Cette équipe examinera l’espace du champ d’évaluation stratégique comme cadre politique avec notamment ses frontières, ses centres, ses routes, ses mobilités, puis comme enjeu pour des acteurs alliés ou rivaux, et enfin comme théâtre sur lequel des Etats faibles ou affaiblis qui n’ont achevé ni leur transition démocratique ni leur transition démographique sont en guerre contre le terrorisme, l’irrédentisme, le crime organisé et doivent faire face à des conflits intercommunautaires.

L’instabilité institutionnelle, le climat, « la bombe P » avec « P » pour population, la compétition pour le contrôle des ressources agro-pastorales, hydriques, minières, énergétiques, la manipulation des questions identitaires, culturelles notamment religieuses sont autant d’autres éléments de la grille de lecture de ces espaces.

Cela nous permettra d’identifier les causes profondes de l’instabilité au Sahel et ses effets induits afin de formuler des propositions concrètes et immédiatement applicables pour que la gestion de la vie publique puisse apporter des réponses urgentes aux défis rencontrés par les populations de la région.

Mesdames et Messieurs,

Avec le Panel de Haut niveau constitué de tous ses membres, avec l’adoption des termes de référence, la définition des profils des experts et leur recrutement, on peut considérer que la phase préparatoire de la mission qui nous est confiée est terminée. C’est donc maintenant que le processus d’évaluation proprement dit va commencer. Je considère que la présente réunion en est la tribune de lancement.

Du haut de cette tribune, je lance un appel à tous les Etats des pays concernés et à tous leurs partenaires à se mobiliser afin que les consultations politiques et techniques que nous allons engager permettent un processus d’évaluation inclusif et participatif. Ces consultations ont déjà commencé en marge de la présente session de l’Assemblée Générale. Tous les Etats et institutions déjà consultés nous promettent leur soutien à travers une participation active à l’évaluation et surtout à travers la mise en œuvre des recommandations qui en seront issues. Du reste, la présente réunion est une excellente occasion pour enregistrer des contributions qui peuvent enrichir le travail du panel et de l’équipe des experts. Notre objectif est de proposer des solutions réalistes, au plus près des préoccupations des populations. Les conclusions auxquelles aboutira cette évaluation, ainsi que les recommandations qui seront formulées devront permettre d’améliorer la gouvernance, de mutualiser de manière plus efficace et plus rationnelle les capacités de riposte face aux menaces, d’accélérer l’intégration régionale et de mobiliser davantage les partenariats internationaux.

Mesdames et Messieurs,

Il existe un risque réel d’implosion du Sahel, la situation, est donc grave.

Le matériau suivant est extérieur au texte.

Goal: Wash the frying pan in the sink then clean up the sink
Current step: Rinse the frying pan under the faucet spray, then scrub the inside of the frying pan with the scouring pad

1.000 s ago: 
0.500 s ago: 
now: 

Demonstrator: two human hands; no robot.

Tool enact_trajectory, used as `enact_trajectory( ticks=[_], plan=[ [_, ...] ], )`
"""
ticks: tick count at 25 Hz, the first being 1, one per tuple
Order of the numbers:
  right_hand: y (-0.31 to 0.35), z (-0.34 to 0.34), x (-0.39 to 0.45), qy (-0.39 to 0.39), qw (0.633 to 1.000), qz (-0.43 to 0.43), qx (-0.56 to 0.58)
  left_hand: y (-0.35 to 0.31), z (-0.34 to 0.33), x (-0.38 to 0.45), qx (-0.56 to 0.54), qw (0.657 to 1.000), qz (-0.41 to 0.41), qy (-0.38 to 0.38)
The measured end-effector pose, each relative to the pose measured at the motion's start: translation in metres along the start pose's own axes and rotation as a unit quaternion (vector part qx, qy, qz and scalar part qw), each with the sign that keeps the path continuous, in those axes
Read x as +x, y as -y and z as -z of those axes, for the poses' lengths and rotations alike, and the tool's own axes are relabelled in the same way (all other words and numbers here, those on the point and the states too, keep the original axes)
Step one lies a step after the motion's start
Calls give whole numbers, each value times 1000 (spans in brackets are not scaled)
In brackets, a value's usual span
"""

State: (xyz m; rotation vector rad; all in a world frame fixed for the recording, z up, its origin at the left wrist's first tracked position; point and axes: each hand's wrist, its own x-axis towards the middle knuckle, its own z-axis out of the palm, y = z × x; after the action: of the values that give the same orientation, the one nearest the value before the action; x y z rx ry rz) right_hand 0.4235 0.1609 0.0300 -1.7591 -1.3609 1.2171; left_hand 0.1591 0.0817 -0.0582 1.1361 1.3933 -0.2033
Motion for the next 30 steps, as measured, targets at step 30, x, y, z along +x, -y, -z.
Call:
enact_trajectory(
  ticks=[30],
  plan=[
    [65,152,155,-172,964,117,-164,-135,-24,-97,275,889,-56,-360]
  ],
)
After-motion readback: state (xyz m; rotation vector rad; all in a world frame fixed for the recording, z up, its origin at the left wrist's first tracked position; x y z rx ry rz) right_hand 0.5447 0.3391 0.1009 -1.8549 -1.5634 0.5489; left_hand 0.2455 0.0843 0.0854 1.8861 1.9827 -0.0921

C’est pourquoi j’en appelle à une mobilisation collective, à tous les niveaux, en faveur du Sahel : national, régional et international. Cette mobilisation doit se manifester à toutes les étapes : du processus d’évaluation à la mise en œuvre de ses propositions et recommandations.

J’en appelle à la Communauté Internationale pour que le Sahel figure en bonne place parmi les priorités de son agenda car la violence qui y sévit est une menace directe à la sécurité internationale

N’abandonnons pas le Sahel car, plus qu’une erreur, abandonner le Sahel serait une faute. J’interprète la mission qui m’est confiée comme le signe que cette faute ne sera pas commise.